L mengangguk paham kemudian menatap sekeliling tempat kemah Sem yang berada di atas pohon, dia lupa menyadari betapa indahnya tempat persembunyian mereka karna fokus merawat Sem yang pingsan.
"Ngomong-ngomong namamu siapa?" sahut Sem penasaran dengan nama gadis yang bersamanya sadari tadi.
L menoleh menatap Sem diam hingga suara pekikan dari Esta membuat perhatian mereka teralihkan. "Keren banget! Apa itu mata aslimu?"
"Ha? Ada apa dengan mataku?" tanya L bingung.
"Warnanya sangat biru seperti air laut!" serunya kegirangan.
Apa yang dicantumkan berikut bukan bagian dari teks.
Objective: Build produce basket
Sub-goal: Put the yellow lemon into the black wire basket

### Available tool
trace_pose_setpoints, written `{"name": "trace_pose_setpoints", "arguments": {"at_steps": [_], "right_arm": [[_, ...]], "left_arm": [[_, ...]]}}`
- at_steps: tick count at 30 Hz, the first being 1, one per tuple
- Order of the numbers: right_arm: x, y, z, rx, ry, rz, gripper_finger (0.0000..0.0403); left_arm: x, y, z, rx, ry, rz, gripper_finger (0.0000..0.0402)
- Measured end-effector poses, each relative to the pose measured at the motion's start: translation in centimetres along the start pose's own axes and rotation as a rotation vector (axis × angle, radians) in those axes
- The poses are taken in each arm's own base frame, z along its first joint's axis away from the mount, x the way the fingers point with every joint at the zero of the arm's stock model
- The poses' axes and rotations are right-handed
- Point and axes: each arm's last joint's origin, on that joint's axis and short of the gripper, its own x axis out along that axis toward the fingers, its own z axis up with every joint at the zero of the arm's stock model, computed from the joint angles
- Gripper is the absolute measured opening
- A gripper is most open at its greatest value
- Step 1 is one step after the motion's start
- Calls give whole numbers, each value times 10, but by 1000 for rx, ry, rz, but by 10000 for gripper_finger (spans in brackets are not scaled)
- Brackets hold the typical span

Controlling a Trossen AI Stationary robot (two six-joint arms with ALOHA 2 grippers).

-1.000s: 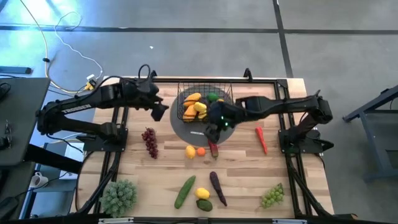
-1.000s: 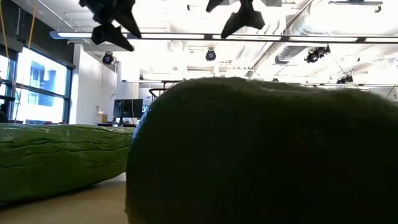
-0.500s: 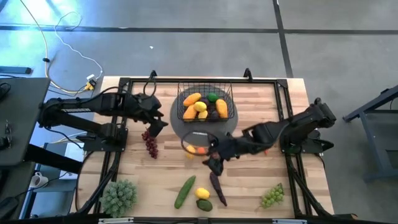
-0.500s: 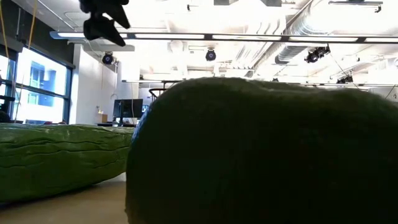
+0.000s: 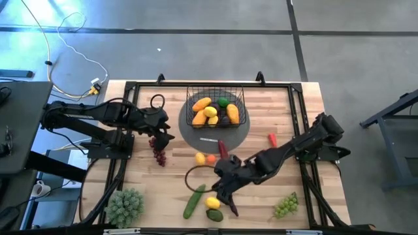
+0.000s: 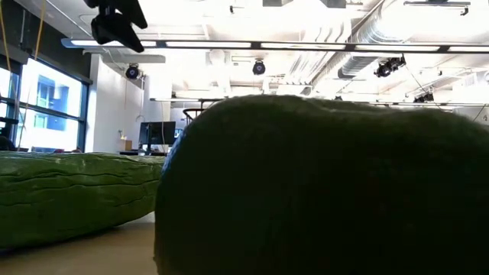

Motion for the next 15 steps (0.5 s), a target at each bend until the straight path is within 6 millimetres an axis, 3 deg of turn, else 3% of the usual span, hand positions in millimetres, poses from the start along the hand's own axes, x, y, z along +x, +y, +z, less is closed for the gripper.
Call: {"name": "trace_pose_setpoints", "arguments": {"at_steps": [15], "right_arm": [[51, 20, -36, -115, 98, 23, 307]], "left_arm": [[0, 0, 0, -52, 1, 0, 255]]}}
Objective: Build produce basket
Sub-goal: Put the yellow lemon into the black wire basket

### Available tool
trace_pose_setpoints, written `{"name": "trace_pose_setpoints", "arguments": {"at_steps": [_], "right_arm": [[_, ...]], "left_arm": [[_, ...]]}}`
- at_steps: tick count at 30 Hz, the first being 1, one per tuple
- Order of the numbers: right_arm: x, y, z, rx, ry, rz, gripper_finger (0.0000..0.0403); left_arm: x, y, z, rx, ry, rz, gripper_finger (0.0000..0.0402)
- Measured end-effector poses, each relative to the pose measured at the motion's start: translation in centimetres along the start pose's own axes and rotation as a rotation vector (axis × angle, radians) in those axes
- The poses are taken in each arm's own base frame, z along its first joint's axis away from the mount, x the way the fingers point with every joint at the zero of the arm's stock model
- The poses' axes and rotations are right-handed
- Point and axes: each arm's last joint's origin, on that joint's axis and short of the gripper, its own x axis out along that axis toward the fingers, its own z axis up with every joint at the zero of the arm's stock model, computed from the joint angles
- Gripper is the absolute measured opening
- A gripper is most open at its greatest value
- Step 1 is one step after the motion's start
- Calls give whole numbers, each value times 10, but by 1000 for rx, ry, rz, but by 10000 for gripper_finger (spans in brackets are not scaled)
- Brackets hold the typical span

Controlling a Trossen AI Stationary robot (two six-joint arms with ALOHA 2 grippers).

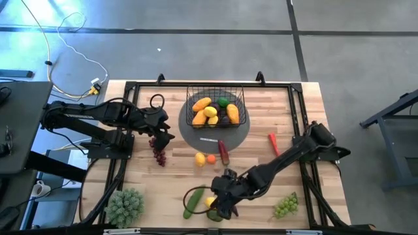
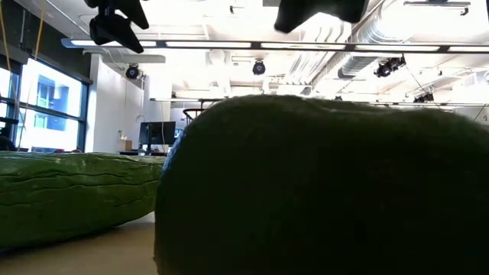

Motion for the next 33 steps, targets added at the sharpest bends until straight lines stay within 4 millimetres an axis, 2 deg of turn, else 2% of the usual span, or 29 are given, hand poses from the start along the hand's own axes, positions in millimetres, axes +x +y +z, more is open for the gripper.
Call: {"name": "trace_pose_setpoints", "arguments": {"at_steps": [7, 17, 24, 33], "right_arm": [[28, 1, -7, -76, 32, 12, 307], [59, -1, -17, -89, 63, 7, 307], [68, -3, -17, -87, 56, 8, 307], [71, -11, -16, -108, 59, -44, 307]], "left_arm": [[0, 0, 0, 0, 0, 1, 255], [3, 1, -3, 2, 11, 10, 255], [14, 6, -12, -21, 48, 38, 255], [15, 7, -13, -36, 53, 39, 255]]}}
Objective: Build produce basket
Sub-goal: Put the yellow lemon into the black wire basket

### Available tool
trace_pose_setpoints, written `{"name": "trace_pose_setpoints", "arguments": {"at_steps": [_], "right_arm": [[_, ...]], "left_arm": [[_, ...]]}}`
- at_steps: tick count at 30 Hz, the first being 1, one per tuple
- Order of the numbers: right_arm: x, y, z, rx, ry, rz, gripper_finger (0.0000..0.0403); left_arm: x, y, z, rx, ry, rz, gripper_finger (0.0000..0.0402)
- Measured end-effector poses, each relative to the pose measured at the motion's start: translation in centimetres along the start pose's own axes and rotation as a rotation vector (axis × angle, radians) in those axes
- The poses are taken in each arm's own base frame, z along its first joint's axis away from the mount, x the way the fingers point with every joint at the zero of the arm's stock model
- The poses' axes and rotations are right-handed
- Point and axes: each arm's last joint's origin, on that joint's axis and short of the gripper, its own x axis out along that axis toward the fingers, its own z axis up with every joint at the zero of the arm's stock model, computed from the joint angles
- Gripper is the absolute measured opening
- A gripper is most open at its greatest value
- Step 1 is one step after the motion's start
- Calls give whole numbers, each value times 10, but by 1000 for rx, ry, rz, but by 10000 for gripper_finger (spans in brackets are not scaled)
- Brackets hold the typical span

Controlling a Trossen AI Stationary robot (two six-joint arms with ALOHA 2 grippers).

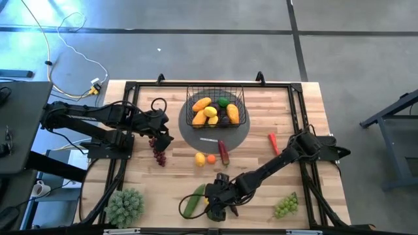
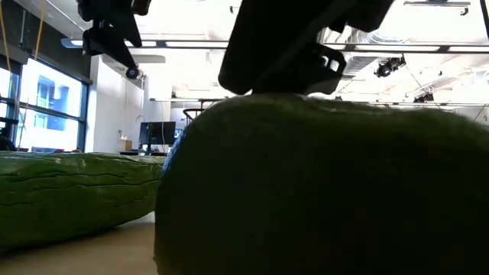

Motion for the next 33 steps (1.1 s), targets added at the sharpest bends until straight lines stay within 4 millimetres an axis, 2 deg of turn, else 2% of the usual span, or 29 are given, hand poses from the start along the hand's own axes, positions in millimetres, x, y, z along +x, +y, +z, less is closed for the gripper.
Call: {"name": "trace_pose_setpoints", "arguments": {"at_steps": [11, 17, 29, 33], "right_arm": [[25, -5, -7, 43, 87, 56, 307], [26, -8, -7, 79, 96, 24, 304], [26, -12, -11, 156, 150, -2, 245], [26, -15, -8, 183, 141, -4, 205]], "left_arm": [[0, 0, 0, 1, 5, 2, 255], [0, 0, -1, 32, 8, 1, 255], [0, 0, -1, 80, 8, 3, 255], [0, 0, -1, 80, 8, 3, 255]]}}
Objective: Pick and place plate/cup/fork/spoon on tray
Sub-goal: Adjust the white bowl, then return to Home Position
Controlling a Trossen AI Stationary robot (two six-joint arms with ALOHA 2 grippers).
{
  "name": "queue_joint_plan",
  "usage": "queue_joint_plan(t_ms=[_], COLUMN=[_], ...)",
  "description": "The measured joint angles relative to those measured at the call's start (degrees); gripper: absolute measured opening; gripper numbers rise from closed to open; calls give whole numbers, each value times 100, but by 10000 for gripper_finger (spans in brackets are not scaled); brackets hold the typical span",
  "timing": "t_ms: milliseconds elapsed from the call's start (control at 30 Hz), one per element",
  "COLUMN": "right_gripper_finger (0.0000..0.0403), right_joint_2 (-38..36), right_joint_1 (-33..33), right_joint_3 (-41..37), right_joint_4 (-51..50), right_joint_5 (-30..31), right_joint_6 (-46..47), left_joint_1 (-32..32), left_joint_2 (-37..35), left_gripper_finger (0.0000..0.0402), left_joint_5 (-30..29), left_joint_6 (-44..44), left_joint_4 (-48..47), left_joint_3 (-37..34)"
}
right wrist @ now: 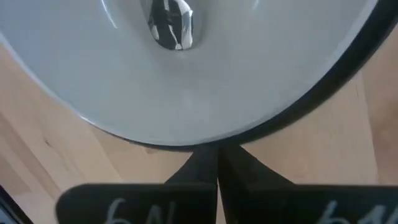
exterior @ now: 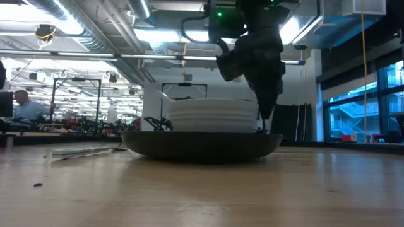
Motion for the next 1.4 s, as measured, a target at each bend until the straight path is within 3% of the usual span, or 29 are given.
queue_joint_plan(t_ms=[433, 733, 1067, 1400], right_gripper_finger=[0, 0, 0, 29], right_joint_2=[0, -212, -1515, -3210], right_joint_1=[2, 72, 136, 136], right_joint_3=[-2, 68, 1036, 2431], right_joint_4=[533, -377, -1010, -940], right_joint_5=[-199, 205, 412, 373], right_joint_6=[53, 234, 412, -612], left_joint_1=[0, 0, -2, -382], left_joint_2=[0, 0, 0, -131], left_gripper_finger=[14, 14, 14, 14], left_joint_5=[-2, -2, -1, 32], left_joint_6=[-11, -2, 1, 454], left_joint_4=[0, 0, 0, 1], left_joint_3=[0, 0, 0, 2])
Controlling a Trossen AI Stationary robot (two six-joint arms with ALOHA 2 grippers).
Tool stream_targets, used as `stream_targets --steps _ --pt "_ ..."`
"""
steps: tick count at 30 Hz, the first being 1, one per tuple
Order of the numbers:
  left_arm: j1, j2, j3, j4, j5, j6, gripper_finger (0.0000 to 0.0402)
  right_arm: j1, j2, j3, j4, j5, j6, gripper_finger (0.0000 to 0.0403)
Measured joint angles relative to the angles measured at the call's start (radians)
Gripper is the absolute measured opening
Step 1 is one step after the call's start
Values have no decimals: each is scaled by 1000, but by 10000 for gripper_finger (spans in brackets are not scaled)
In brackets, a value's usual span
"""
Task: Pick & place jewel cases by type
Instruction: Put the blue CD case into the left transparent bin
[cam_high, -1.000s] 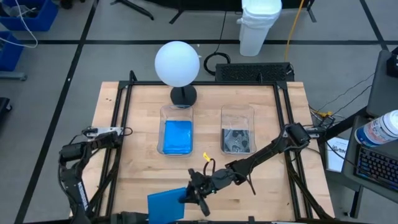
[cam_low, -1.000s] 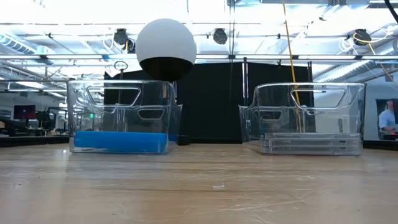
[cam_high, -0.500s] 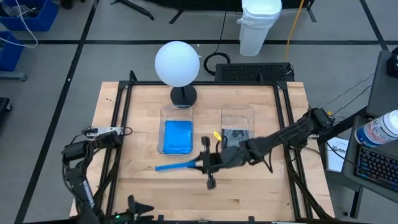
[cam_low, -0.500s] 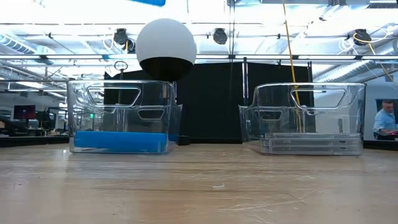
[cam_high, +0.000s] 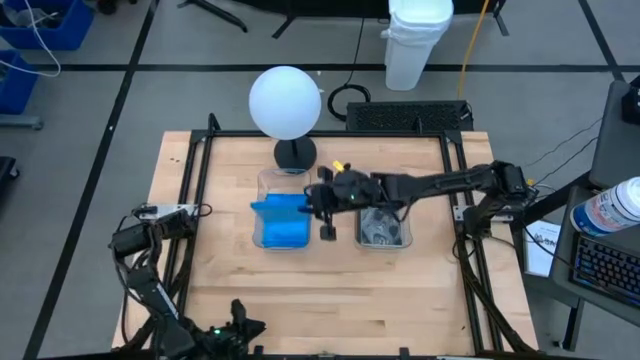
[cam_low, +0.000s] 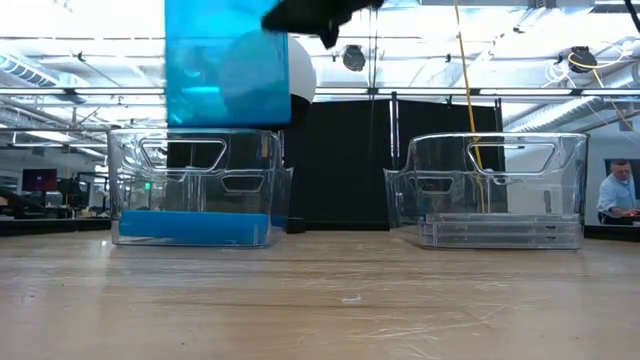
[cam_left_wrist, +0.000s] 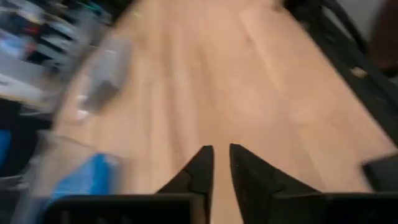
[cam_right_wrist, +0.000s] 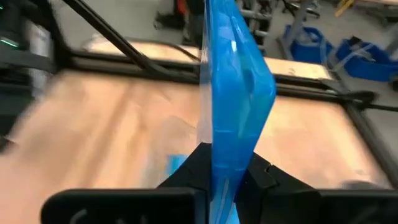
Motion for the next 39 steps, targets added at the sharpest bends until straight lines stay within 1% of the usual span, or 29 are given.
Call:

"Hey jangan mengada-ngada apa matamu rabun atau kau terlalu terobsesi dengan mata indahku?" kekeh Sem. Membuat Esta tersenyum kecut.
"Aku memang iri dengan matamu tapi aku jelas melihat perubahan matanya menjadi biru!" ucap Esta tidak terima.
"Hais mulai lagi, matanya warna hitam pekat apa kau tidak lihat!?"
Sem dan Esta saling berdebat dengan terus mempertahankan opini mereka masing-masing. Tidak dengan L dia lebih memilih berjalan menghampiri jendela yang di sana terlihat indahnya senja dari atas pohon.
Dalam kenikmatan sejenak itu tiba-tiba perhatiannya teralihkan dengan melihat beberapa kaum yang sedang berjalan tak tentu arah di perbatasan, badan mereka sempoyongan dengan tatapan mata yang kosong.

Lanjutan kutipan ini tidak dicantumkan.